Les yeux, la vision et le bien-être

Les aspects physio-biologiques : fonctionnement de l’œil

Schématiquement, l’œil forme les images grâce à deux types de photorécepteurs, fixés sur la rétine (fig. 1) :



– les bâtonnets qui donnent une image en noir et blanc ;
– les cônes qui déterminent l’acuité et la couleur des images.
C’est la superposition des deux résultats par le cerveau qui donne l’image en couleur.
La pupille est chargée de son côté de protéger les photorécepteurs des excès énergétiques de lumière : comme un capteur d’appareil photo, elle régule la quantité de lumière entrante afin d’éviter leur saturation.
Tout l’enjeu d’un éclairage dentaire est d’assurer le meilleur fonctionnement de l’œil au regard des contraintes rencontrées :

Finesse d’image + Acuité optimale + Couleurs vraies = Bonne Vision
(formes, volumes, contrastes, micro-géométrie, transparences, opalescences, teintes et luminosités)

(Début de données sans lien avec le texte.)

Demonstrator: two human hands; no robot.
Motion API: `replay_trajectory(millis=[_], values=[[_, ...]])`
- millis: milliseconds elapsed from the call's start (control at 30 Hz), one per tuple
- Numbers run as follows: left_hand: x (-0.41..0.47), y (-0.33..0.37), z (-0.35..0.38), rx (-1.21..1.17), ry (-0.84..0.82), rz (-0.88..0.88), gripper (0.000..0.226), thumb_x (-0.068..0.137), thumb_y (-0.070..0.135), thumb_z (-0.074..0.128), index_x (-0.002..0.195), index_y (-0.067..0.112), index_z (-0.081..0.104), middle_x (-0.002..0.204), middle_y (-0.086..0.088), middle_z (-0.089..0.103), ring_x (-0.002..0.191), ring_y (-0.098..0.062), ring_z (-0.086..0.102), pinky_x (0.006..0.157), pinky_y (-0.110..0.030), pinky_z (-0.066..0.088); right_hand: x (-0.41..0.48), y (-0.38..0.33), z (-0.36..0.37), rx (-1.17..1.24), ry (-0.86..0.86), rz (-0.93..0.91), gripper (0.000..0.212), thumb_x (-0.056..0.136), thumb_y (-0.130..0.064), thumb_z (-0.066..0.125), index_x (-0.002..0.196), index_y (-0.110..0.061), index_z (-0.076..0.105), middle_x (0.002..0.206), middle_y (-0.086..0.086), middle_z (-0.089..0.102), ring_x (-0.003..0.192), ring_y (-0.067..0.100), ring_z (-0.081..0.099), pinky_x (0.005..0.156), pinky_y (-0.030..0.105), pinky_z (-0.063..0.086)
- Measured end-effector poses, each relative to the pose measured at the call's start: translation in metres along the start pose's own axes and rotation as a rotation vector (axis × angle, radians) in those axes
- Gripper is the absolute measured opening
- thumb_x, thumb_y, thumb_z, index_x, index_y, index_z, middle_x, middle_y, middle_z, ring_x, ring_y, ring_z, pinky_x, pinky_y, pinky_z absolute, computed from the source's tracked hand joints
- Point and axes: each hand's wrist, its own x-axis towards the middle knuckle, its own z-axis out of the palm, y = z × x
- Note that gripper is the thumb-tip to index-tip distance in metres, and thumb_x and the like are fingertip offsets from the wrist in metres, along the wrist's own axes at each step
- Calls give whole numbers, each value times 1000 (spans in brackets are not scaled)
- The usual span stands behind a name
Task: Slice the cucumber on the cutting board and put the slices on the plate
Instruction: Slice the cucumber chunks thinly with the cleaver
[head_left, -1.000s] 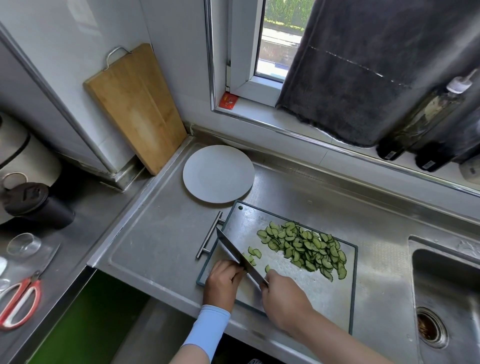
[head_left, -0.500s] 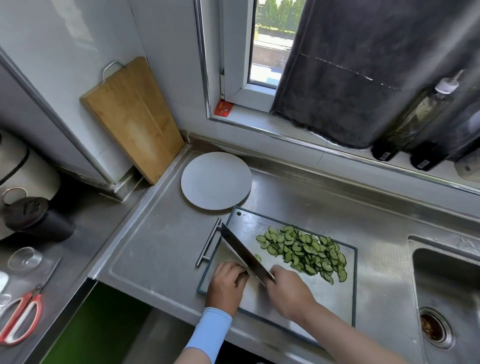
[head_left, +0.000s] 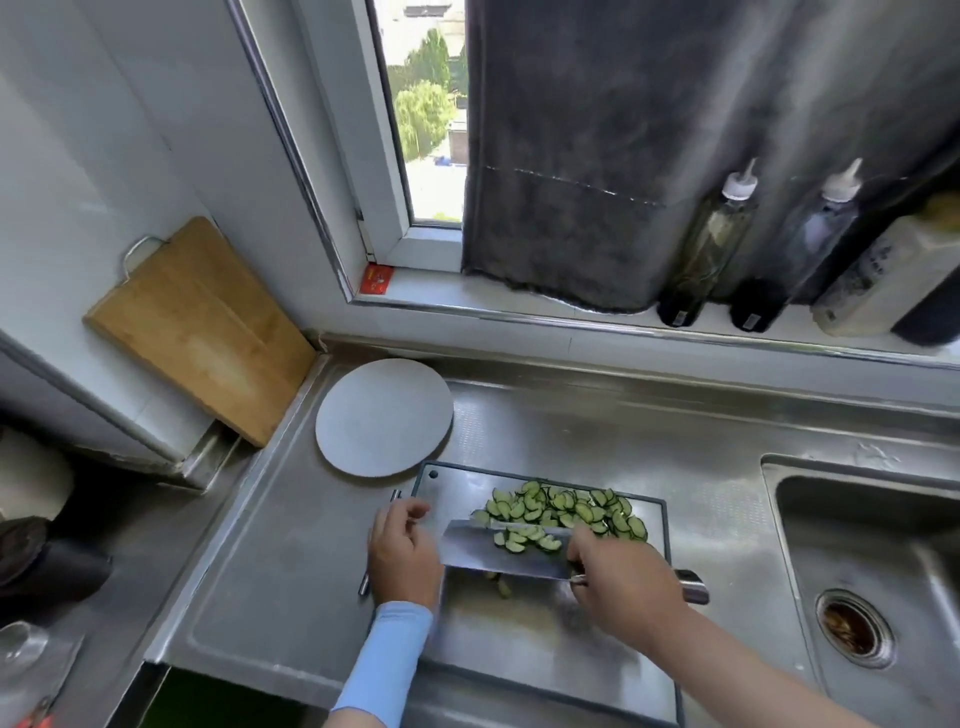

L’image noire et blanche peut se comparer à un cliché radiologique. La finesse de l’image dépend du nombre de niveaux de gris. En conséquence, le contraste d’éclairement doit rester dans des limites gérables pour l’œil, qu’il s’agisse des contrastes dans la pièce ou à l’intérieur des champs visuels (champ de travail, bouche, etc.).
Trop de lumière et/ou trop de contraste a toujours des effets délétères sur la qualité de l’image formée.
Un contraste bien géré donne une image fine. Une quantité d’éclairement maîtrisée donne des détails, c’est-à-dire de l’acuité.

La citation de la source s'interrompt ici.